Task to complete: Start at the first line below and write out everything verbatim except the pictures.

━━━

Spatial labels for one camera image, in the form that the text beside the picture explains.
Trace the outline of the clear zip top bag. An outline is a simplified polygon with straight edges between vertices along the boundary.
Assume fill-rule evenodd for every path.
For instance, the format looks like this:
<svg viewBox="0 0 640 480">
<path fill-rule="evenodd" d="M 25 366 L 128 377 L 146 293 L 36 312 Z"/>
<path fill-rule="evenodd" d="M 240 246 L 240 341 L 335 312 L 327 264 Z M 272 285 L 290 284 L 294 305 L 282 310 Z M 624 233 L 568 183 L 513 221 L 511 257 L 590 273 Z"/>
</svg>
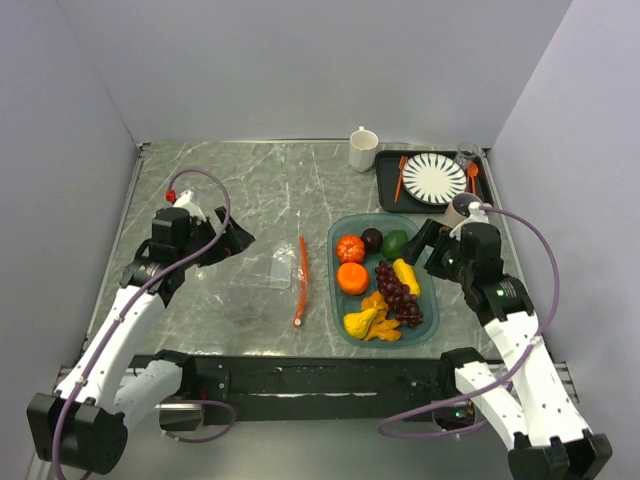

━━━

Answer to the problem:
Spatial labels for one camera image, in the form that the text beside the picture explains.
Trace the outline of the clear zip top bag. An outline is a simplified polygon with straight edges between vertices along the boundary.
Assume fill-rule evenodd for every path.
For instance, the format looks like this:
<svg viewBox="0 0 640 480">
<path fill-rule="evenodd" d="M 25 366 L 128 377 L 146 293 L 36 312 Z"/>
<path fill-rule="evenodd" d="M 240 246 L 240 341 L 335 312 L 327 264 Z M 272 285 L 290 284 L 294 305 L 282 310 Z M 624 233 L 568 183 L 513 221 L 511 257 L 590 273 Z"/>
</svg>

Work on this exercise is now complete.